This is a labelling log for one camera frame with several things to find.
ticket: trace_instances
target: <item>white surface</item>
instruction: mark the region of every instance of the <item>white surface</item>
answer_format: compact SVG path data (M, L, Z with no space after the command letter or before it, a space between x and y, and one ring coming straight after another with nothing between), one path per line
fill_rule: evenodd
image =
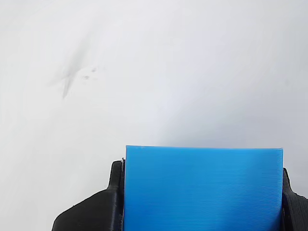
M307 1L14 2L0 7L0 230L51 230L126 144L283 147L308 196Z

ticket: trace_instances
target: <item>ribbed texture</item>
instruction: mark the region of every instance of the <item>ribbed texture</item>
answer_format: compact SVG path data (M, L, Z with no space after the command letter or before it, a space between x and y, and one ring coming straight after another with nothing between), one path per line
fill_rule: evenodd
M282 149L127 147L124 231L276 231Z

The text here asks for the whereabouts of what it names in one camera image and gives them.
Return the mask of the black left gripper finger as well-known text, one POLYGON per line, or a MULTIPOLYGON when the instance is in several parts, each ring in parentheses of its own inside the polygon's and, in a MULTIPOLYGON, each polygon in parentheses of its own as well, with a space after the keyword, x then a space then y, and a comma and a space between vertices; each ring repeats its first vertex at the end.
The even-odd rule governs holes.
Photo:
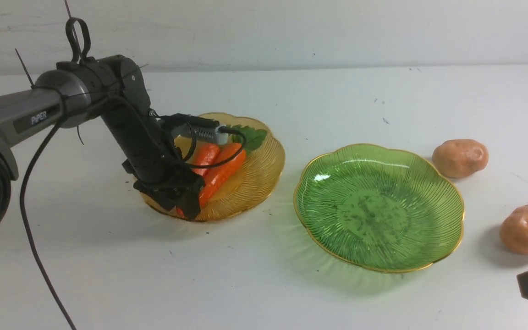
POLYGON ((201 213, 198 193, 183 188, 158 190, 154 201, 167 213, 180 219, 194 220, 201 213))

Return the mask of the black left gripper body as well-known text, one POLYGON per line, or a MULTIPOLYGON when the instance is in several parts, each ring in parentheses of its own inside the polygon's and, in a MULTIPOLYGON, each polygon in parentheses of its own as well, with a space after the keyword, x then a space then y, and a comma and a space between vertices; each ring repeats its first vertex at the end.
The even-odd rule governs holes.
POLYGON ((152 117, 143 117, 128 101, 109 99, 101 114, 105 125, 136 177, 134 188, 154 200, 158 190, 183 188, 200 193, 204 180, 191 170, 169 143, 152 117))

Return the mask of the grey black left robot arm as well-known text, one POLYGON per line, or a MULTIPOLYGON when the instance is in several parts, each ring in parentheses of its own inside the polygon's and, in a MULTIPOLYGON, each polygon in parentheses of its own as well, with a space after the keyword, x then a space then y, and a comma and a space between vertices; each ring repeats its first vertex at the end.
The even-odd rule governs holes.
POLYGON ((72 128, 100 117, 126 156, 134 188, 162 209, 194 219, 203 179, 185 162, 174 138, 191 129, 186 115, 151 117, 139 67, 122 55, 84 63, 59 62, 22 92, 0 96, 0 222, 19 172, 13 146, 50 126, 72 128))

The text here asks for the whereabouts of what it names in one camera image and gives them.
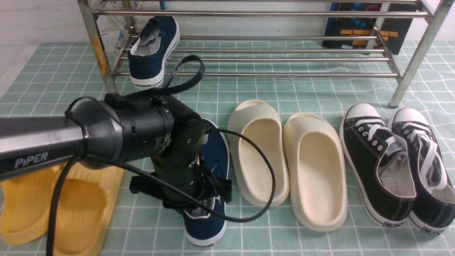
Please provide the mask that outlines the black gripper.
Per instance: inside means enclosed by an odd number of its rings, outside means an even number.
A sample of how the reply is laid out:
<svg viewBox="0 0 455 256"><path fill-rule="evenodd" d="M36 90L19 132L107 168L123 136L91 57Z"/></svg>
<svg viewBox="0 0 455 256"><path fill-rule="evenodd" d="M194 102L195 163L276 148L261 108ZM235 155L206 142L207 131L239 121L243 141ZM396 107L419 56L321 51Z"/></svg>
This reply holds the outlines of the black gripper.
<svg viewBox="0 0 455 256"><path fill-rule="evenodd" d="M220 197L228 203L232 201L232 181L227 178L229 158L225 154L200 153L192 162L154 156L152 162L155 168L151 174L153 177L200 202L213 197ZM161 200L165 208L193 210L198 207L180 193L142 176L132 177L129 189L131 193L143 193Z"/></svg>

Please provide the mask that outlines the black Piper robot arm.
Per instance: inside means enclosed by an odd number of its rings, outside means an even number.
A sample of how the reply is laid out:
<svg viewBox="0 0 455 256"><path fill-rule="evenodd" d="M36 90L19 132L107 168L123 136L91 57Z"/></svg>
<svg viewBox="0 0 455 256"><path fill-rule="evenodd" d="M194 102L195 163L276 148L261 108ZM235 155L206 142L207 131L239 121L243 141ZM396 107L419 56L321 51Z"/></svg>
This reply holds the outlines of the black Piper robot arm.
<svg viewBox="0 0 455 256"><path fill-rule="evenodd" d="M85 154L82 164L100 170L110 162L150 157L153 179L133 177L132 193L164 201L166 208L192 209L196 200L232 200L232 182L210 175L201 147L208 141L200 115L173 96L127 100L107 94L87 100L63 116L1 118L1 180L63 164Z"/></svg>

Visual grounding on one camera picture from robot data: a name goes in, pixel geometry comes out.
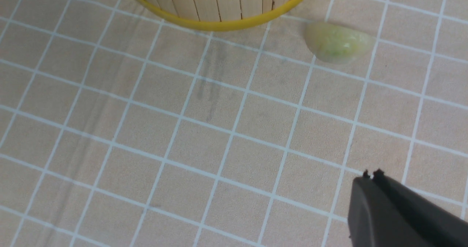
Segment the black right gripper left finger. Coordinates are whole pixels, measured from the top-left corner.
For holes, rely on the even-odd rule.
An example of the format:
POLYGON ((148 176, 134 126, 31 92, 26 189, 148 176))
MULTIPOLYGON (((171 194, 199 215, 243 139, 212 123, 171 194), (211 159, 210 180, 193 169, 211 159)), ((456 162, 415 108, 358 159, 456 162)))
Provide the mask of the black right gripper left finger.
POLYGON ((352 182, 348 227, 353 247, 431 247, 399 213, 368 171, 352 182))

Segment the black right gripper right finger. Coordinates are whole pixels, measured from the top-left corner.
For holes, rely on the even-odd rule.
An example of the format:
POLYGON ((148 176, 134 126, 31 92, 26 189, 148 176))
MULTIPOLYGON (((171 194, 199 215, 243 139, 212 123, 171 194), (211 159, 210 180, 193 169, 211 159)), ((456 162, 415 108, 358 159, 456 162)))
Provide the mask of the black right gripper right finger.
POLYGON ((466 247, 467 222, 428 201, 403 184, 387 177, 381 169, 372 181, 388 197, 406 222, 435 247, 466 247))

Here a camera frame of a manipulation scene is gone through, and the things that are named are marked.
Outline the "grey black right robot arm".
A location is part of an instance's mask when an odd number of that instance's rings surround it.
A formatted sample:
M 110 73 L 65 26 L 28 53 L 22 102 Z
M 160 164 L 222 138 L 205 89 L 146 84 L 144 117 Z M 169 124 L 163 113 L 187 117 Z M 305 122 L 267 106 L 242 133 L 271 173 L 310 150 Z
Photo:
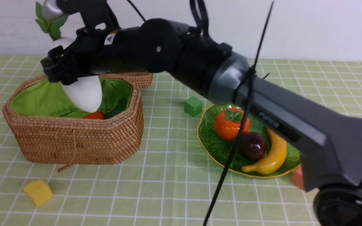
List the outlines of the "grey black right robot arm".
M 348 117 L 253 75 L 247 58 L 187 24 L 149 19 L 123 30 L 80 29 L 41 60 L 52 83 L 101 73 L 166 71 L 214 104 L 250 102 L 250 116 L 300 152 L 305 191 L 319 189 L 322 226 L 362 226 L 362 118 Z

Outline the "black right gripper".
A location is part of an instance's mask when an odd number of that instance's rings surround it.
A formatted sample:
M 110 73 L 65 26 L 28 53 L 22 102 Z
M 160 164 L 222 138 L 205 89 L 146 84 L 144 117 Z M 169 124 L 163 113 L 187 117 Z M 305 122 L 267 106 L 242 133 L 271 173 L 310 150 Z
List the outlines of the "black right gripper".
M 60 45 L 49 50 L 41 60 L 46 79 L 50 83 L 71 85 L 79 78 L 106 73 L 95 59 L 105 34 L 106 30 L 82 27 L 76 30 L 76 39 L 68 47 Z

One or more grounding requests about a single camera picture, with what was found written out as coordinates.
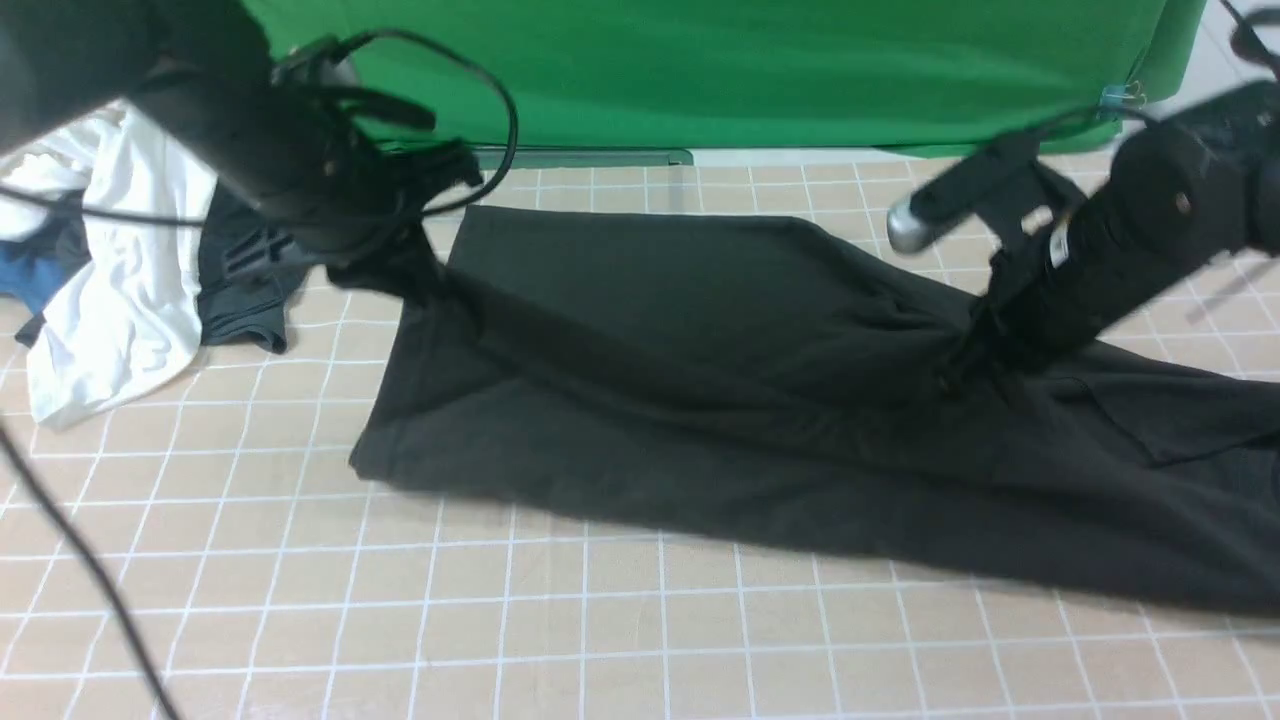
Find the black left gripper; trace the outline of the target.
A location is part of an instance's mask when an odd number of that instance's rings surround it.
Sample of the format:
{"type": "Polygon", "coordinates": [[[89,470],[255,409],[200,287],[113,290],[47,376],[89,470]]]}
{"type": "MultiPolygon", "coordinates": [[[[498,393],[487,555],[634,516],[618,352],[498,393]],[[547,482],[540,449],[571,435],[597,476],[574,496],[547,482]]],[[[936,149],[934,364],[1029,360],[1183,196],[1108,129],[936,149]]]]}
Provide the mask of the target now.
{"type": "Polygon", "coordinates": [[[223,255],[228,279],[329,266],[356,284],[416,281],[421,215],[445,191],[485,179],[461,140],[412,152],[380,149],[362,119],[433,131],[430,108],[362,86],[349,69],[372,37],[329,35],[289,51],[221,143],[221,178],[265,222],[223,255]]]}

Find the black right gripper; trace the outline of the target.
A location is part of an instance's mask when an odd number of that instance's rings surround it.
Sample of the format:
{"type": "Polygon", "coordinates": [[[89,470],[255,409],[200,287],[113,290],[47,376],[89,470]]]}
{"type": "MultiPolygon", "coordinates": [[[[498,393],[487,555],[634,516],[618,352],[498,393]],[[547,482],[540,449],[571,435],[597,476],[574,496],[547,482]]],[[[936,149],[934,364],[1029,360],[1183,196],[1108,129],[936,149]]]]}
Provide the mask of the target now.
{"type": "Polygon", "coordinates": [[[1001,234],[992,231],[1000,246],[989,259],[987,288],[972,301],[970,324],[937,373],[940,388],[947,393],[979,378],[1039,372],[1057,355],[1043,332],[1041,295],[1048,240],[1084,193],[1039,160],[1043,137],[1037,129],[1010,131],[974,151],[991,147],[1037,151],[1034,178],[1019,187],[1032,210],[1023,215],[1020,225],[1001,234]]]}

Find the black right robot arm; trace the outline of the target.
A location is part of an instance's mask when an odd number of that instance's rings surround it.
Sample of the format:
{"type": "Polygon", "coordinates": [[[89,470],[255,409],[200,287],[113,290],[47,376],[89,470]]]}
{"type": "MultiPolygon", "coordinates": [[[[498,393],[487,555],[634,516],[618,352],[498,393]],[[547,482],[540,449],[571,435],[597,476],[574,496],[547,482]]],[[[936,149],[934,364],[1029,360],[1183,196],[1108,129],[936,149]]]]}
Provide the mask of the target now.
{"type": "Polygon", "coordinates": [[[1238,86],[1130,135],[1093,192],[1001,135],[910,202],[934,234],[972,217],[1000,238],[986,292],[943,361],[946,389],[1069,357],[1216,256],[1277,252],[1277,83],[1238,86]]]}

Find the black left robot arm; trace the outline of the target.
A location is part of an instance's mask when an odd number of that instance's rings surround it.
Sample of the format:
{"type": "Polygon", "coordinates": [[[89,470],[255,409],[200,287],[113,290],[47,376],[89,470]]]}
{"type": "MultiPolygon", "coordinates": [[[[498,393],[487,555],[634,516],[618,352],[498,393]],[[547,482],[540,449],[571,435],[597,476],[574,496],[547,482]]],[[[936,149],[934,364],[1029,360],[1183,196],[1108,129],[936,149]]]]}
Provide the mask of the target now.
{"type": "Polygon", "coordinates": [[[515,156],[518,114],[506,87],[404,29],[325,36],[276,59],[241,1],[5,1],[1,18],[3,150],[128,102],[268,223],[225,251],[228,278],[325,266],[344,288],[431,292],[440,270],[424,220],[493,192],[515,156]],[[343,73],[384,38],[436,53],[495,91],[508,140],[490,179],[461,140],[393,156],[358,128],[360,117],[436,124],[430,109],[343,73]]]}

....................

Supply only the count of lines above holding "texture".

2